PROBLEM TO WORK ON: Among the records below, find the lines that hold the word "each" and report how many there are, with no other words.
◆ ◆ ◆
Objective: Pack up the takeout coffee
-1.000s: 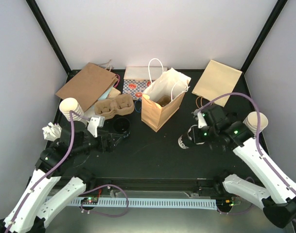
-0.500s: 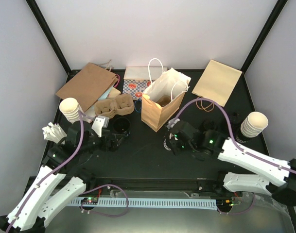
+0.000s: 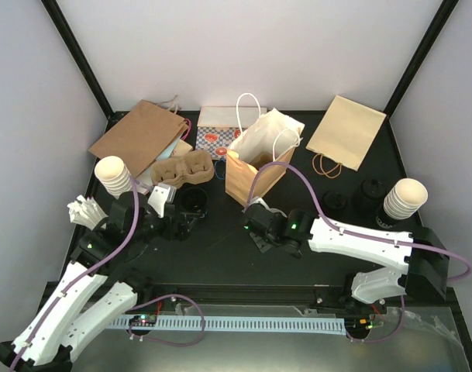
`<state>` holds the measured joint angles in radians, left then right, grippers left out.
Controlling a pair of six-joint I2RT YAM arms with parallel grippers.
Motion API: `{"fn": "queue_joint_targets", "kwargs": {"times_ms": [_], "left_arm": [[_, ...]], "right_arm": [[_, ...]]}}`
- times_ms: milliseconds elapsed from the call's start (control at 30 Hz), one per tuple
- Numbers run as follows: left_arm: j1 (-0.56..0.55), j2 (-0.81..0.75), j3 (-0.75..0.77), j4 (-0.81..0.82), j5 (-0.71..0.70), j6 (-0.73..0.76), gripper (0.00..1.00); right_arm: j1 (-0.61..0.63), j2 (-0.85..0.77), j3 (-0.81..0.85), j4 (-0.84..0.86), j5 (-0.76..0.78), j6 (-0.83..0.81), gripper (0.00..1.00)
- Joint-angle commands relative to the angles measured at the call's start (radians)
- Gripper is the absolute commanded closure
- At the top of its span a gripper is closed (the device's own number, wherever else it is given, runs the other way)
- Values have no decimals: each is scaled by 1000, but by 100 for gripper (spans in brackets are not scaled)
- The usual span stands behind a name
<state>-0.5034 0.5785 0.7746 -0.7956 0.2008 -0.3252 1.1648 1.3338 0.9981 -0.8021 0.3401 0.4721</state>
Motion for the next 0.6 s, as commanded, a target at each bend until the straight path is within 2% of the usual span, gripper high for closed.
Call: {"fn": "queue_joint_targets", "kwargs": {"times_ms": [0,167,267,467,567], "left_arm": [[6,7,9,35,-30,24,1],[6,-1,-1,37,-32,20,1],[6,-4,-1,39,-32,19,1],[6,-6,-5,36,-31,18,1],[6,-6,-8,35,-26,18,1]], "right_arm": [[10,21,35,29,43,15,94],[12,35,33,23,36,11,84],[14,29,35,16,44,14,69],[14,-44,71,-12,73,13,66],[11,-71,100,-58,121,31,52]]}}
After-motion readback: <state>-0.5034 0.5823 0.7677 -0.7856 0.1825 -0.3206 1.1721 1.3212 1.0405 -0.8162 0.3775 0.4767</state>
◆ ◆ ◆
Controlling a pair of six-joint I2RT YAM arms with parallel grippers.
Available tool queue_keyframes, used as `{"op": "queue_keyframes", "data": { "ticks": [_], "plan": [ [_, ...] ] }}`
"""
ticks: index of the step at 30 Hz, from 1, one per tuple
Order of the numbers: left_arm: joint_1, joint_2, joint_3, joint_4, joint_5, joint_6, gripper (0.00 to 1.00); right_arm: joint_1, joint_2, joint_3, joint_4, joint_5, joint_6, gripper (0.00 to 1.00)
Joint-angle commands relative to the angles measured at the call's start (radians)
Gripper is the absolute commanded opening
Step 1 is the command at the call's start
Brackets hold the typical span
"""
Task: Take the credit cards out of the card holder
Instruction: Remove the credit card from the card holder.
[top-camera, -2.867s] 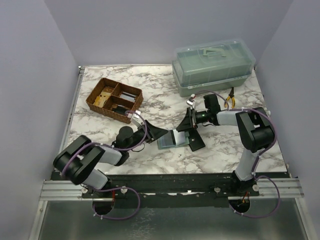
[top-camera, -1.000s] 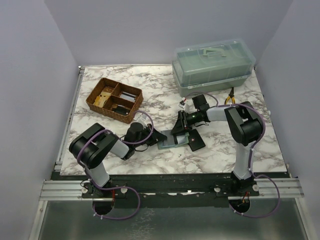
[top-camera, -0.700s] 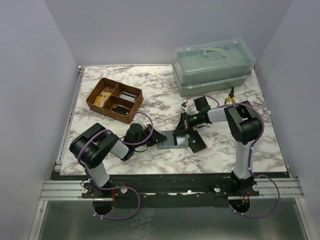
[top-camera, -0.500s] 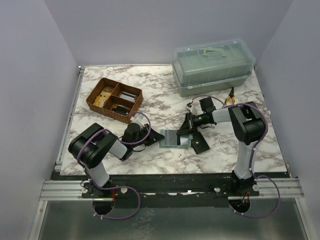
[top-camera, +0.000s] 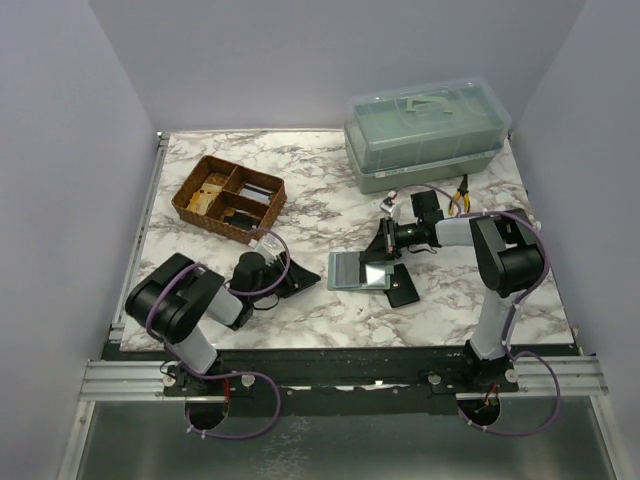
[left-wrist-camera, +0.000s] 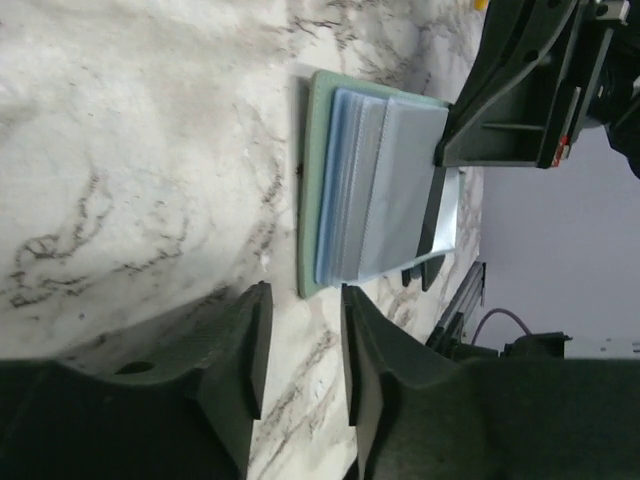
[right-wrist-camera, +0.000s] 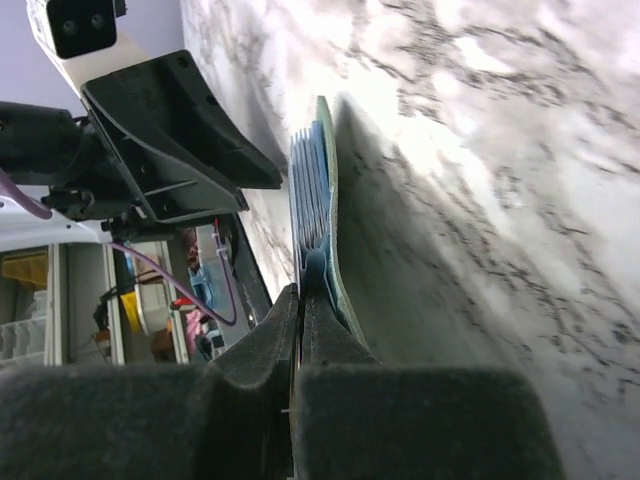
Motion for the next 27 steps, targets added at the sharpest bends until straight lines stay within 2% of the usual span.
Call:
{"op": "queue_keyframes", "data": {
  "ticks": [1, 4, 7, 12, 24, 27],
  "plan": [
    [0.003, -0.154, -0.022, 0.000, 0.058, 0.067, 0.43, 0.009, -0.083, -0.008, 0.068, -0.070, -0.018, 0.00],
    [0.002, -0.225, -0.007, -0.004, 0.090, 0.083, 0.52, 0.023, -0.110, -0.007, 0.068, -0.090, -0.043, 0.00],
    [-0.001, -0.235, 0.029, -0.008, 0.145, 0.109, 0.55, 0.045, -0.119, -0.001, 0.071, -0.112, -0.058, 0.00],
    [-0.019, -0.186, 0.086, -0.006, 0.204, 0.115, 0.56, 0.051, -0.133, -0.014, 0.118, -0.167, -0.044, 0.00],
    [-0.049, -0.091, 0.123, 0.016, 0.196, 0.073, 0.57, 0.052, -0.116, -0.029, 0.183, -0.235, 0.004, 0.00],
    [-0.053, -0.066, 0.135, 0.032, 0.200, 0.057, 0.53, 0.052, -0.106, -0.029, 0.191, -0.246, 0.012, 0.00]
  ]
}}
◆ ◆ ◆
EXERCISE OUTPUT: 2